PROBLEM DETAILS -> Take the records below and print them verbatim up to and including the line that carries "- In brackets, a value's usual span".

INFORMATION PROVIDED ->
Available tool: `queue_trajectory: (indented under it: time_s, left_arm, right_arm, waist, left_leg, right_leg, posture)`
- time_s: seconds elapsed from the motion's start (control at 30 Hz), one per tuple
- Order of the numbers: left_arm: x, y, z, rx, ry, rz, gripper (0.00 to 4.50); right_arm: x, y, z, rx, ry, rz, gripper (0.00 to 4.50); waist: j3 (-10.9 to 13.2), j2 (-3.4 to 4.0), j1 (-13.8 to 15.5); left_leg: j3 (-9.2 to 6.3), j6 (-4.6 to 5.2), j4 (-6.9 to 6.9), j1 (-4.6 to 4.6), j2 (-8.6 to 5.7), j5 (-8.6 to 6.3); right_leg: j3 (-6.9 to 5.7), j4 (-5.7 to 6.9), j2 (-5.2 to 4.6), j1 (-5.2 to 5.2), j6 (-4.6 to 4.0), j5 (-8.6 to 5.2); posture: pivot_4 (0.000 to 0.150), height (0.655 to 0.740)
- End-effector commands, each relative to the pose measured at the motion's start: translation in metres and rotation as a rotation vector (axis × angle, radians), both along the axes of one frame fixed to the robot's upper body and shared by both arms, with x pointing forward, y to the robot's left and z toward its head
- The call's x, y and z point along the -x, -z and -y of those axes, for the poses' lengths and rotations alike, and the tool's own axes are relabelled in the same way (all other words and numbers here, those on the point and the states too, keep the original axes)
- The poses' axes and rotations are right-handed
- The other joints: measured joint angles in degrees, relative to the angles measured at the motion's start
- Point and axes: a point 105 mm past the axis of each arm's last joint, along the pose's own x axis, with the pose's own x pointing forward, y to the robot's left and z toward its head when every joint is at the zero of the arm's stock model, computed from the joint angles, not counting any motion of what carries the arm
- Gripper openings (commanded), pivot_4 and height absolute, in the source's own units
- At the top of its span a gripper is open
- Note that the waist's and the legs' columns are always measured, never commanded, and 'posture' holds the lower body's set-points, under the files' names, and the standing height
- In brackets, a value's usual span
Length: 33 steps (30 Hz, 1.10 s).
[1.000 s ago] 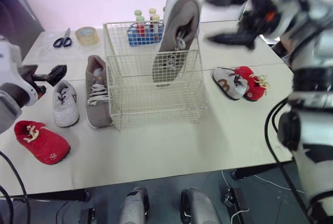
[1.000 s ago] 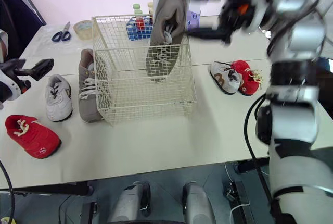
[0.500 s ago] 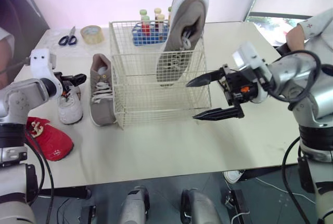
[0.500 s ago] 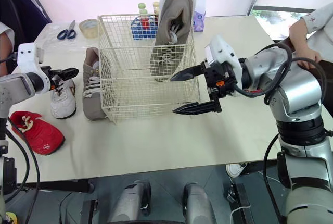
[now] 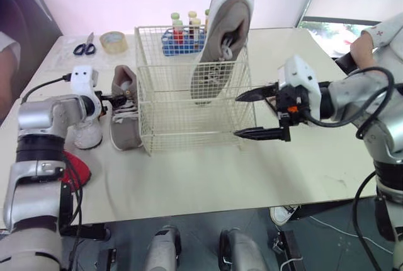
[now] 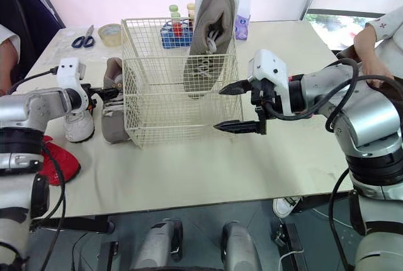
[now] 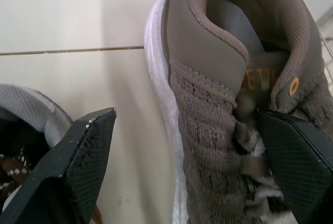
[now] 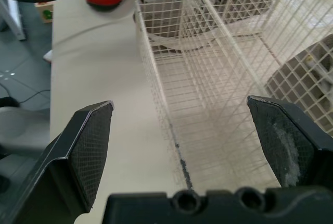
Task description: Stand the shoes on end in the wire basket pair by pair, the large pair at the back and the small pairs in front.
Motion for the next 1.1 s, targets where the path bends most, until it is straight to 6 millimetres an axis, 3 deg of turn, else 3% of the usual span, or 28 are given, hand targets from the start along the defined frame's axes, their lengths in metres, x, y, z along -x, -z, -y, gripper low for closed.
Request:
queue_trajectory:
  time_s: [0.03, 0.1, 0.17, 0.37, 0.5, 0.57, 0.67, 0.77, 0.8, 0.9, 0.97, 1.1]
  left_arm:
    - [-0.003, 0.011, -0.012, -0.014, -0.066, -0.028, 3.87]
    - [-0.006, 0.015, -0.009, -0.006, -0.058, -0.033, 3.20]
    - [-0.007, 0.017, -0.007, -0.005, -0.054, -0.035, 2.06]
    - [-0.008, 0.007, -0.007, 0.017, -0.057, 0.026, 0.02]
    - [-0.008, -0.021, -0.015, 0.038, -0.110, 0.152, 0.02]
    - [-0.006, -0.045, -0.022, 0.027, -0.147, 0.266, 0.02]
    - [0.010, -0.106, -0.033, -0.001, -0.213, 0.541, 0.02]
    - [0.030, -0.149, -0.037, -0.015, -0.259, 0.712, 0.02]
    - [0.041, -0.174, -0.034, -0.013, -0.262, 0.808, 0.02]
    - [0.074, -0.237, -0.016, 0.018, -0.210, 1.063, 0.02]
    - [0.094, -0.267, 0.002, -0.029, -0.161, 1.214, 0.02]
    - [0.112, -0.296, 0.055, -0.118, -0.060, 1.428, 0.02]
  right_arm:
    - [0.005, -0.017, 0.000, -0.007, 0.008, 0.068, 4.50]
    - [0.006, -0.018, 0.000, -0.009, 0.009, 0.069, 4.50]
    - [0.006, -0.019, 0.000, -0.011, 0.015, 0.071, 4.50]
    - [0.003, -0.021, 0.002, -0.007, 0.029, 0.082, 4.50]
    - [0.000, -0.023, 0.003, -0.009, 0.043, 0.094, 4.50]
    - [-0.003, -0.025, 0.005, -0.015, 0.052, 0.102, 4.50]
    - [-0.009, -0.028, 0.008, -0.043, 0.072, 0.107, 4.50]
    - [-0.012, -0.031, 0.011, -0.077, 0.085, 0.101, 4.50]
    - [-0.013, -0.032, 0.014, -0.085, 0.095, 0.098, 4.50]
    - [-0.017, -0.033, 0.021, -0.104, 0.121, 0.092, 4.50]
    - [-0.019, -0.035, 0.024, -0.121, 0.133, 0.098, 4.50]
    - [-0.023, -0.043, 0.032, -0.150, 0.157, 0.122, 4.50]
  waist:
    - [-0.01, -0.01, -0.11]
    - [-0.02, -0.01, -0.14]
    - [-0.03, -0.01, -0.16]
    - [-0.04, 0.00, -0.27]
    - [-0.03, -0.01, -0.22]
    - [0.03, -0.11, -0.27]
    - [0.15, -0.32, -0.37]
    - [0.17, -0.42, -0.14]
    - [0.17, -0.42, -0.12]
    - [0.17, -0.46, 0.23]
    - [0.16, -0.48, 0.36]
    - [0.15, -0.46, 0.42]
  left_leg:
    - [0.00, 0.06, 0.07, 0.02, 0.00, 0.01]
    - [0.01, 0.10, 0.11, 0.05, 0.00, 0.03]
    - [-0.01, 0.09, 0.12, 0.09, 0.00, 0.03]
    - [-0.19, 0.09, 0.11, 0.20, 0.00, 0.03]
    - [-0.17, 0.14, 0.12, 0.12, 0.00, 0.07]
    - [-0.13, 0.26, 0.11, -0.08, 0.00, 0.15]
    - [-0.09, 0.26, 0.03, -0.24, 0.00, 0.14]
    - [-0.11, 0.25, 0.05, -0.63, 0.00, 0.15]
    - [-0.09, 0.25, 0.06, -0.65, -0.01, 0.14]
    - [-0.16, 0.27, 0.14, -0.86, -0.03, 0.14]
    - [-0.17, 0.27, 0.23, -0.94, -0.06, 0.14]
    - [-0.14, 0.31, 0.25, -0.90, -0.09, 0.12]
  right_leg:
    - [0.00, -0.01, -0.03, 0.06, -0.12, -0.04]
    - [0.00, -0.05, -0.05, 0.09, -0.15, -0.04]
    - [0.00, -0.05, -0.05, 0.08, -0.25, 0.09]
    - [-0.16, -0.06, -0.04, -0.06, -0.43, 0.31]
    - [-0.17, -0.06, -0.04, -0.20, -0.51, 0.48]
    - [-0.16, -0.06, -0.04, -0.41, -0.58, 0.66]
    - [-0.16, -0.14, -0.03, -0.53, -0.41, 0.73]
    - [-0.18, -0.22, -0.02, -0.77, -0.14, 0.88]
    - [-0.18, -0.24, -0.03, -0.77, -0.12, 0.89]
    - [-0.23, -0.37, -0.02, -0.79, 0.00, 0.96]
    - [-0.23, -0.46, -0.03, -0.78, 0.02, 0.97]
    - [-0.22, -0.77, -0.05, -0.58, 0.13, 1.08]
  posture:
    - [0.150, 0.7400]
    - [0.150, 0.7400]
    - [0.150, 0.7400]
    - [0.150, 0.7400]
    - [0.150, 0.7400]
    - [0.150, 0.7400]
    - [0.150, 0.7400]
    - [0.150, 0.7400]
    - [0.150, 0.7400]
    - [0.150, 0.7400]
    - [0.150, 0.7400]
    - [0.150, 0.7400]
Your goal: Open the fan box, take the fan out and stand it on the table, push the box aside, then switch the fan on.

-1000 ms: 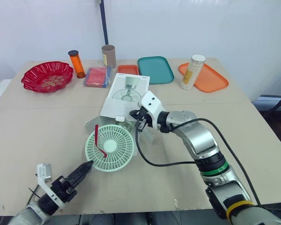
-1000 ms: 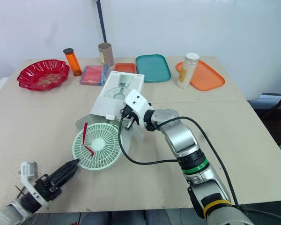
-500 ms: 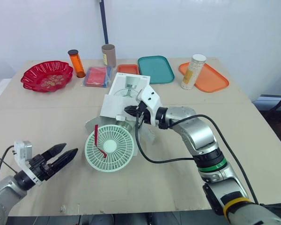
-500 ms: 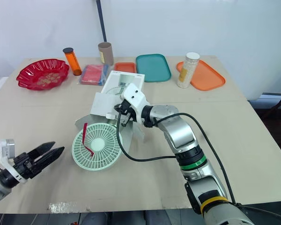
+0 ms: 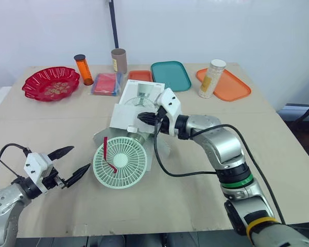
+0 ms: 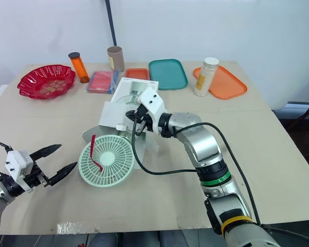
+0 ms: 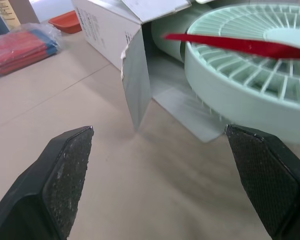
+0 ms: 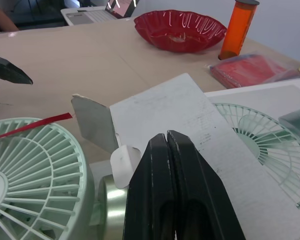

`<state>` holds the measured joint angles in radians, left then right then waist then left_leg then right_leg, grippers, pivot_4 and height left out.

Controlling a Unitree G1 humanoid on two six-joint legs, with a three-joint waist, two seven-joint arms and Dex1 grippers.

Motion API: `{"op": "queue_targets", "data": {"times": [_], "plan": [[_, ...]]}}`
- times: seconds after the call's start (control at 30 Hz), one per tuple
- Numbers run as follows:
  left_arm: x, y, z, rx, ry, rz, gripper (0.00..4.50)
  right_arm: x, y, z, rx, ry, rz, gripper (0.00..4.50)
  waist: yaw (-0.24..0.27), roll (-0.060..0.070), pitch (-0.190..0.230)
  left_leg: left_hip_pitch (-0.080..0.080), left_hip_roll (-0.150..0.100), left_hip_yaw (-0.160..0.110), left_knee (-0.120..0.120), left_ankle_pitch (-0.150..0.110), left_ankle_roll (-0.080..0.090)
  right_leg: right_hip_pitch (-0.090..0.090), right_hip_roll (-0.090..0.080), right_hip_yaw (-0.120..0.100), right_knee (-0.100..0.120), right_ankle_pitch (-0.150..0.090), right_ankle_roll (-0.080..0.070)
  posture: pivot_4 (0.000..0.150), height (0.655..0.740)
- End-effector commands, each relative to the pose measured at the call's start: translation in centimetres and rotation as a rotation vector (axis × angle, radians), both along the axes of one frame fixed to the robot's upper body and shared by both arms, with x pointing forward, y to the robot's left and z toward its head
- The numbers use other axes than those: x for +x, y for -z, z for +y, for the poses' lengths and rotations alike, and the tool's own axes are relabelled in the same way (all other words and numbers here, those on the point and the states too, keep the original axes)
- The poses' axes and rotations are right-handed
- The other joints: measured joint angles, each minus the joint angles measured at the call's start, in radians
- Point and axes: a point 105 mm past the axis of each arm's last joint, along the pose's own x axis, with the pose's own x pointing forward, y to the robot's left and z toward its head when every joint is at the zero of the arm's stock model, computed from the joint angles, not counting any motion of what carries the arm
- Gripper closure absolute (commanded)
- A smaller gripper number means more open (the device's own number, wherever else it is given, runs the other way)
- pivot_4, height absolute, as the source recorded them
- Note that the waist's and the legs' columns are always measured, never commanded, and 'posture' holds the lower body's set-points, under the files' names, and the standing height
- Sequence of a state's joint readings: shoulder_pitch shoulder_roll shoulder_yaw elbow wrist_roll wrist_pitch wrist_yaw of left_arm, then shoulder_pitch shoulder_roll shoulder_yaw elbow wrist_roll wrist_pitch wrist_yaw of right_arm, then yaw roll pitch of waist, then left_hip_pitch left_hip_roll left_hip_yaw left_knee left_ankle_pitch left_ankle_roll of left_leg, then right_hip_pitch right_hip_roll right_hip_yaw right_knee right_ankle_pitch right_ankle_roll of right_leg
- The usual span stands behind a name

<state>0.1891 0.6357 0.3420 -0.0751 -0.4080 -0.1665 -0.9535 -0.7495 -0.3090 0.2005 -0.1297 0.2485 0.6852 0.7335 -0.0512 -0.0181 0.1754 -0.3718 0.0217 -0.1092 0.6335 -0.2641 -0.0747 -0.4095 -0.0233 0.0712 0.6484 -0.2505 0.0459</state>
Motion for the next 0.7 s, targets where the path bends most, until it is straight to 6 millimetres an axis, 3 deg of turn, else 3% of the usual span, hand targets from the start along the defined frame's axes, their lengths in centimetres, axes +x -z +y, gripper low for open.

SOLUTION TO THIS PROBLEM ->
Available tool: `queue_trajectory: (indented under it: time_s, left_arm, right_arm, waist, left_leg, right_leg, posture)`
- time_s: seconds elapsed from the motion's start (control at 30 Hz), one per tuple
- Order of the numbers: left_arm: x, y, z, rx, ry, rz, gripper (0.00 to 4.50); right_arm: x, y, z, rx, ry, rz, gripper (0.00 to 4.50); waist: j3 (-10.9 to 13.2), j2 (-3.4 to 4.0), j1 (-13.8 to 15.5); left_leg: j3 (-9.2 to 6.3), j6 (-4.6 to 5.2), j4 (-6.9 to 6.9), j1 (-4.6 to 4.6), j2 (-8.6 to 5.7), j5 (-8.6 to 6.3); right_leg: j3 (-6.9 to 5.7), j4 (-5.7 to 6.9), j2 (-5.2 to 4.6), j1 (-5.2 to 5.2), j6 (-4.6 to 4.0), j5 (-8.6 to 5.2); posture: pivot_4 (0.000 to 0.150), height (0.655 to 0.740)
- End-effector commands, each relative to the pose measured at the motion's start: translation in metres and rotation as a rotation vector (axis × angle, radians), both along the axes of one frame fixed to the robot's upper body and shared by both arms, with x pointing forward, y to the robot's left and z toward its head
- The call's x, y and z point along the -x, -z and -y of those axes, for the poses' lengths and rotations alike, and the tool's own axes are relabelled in the same way (all other words and numbers here, those on the point and the states too, keep the original axes)
- The poses' axes and rotations are right-handed
- The other joints: measured joint angles in degrees, relative to the angles measured at the motion's start
- Point and axes: a point 105 mm past the axis of each arm's last joint, along the pose's own x axis, with the pose's own x pointing forward, y to the robot's left and z toward its head when every joint is at the zero of the arm's stock model, computed from the joint angles, not counting any motion of what carries the arm
- Gripper openings (commanded), pivot_4 and height absolute, in the source's own units
- At the top of its span a gripper is open
- Note that the waist's and the legs' columns are always measured, never commanded, and 'posture' holds the lower body's set-points, under the files' names, and the standing height
- In brackets, a value's usual span

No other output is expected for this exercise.